The jury found that defendants were entitled to recover $4,000 from the City. From the signing and entry of judgment, plaintiff, the City of Winston-Salem, appealed.

Womble, Carlyle, Sandridge and Rice, by Roddey M. Ligón, Jr., for plaintiff appellant.

White and Crumpler, by James G. White, for defendant appellees.

MORRIS, Judge.

Plaintiff presents numerous assignments of error.' Although we have considered all of them, we limit our discussion to only one of the assignments of error.

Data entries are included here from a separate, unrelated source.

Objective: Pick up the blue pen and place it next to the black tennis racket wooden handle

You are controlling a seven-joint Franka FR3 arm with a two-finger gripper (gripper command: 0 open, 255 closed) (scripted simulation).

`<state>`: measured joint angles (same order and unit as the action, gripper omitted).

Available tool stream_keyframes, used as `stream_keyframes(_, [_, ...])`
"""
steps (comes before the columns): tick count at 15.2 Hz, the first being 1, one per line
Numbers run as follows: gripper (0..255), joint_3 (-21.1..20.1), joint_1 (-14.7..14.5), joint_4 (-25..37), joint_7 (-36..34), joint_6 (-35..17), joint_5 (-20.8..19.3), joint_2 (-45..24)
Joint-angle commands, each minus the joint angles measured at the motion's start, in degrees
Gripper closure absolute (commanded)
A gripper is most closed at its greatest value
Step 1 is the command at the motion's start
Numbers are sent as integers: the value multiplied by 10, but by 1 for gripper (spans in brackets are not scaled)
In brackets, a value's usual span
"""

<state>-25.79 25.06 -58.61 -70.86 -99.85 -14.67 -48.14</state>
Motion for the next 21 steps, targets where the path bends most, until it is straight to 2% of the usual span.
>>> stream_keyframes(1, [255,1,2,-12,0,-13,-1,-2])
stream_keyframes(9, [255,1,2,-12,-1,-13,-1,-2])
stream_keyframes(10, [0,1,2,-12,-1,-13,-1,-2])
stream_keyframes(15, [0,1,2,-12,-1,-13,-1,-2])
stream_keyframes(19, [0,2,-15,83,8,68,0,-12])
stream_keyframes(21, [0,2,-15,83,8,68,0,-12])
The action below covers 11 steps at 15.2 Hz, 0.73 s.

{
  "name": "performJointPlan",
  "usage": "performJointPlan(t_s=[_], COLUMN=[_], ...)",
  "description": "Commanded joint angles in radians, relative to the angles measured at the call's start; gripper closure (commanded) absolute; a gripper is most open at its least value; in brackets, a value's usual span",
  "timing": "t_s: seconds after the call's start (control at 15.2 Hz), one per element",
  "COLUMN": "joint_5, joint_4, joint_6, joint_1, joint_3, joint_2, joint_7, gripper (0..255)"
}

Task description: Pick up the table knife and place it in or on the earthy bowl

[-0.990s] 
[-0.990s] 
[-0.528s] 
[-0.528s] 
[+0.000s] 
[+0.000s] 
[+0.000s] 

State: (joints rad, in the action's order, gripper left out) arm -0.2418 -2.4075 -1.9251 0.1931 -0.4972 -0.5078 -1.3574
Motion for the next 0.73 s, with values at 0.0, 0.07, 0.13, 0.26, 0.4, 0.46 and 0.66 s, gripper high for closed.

*636It is plaintiff’s contention that the trial court erred in allowing counsel for defendants to make arguments to the jury which were intended to persuade them to render a favorable verdict for reasons other than the evidence with respect to the value of the property before and after the taking. In addition, plaintiff maintains that portions of the jury argument were based on matters on which there had been no testimony and which were intended solely to prejudice the jurors against the City. Plaintiff interposed several objections to portions of the argument and contends that the court committed prejudicial error in failing to sustain the objections. We agree.

The impact of defendants’ jury argument could not have been harmless. We do not quote the lengthy portions to which plaintiff objected, but the implication is unmistakable that the City has grievously injured a landowner who did not wish to part with part of his property, and that the City has expended an inordinate amount of time and effort in insuring that defendants be treated unfairly and compensated inadequately.

The well-established measure of damages in an eminent domain proceeding in North Carolina is the difference in the fair market value before and after the taking of the property by the sovereign. Glace v. Pilot Mountain, 265 N.C. 181, 143 S.E. 2d 78 (1965); Statesville v. Anderson, 245 N.C. 208, 95 S.E. 2d 591 (1956). Thus, the desire of the landowner to part with the property is irrelevant to the issue of just compensation —the only issue of fact in the hearing below.

While counsel is allowed wide latitude in arguing his case to the jury, it is error for the trial court to allow him to argue matters not justfied either factually or legally by the evidence. Jenkins v. Hines Co., 264 N.C. 83, 141 S.E. 2d 1 (1965). Counsel for defendants has gone far afield of the facts in evidence and the law regarding the measure of compensation at issue.

While we might not, in this case, consider the argument of counsel sufficiently prejudicial standing alone to warrant a new trial, when it is coupled with the most favorable stress placed by the court on defendants’ contentions, we are of the opinion that appellant is entitled to a new trial.

New trial.

Chief Judge Brock and Judge Carson concur.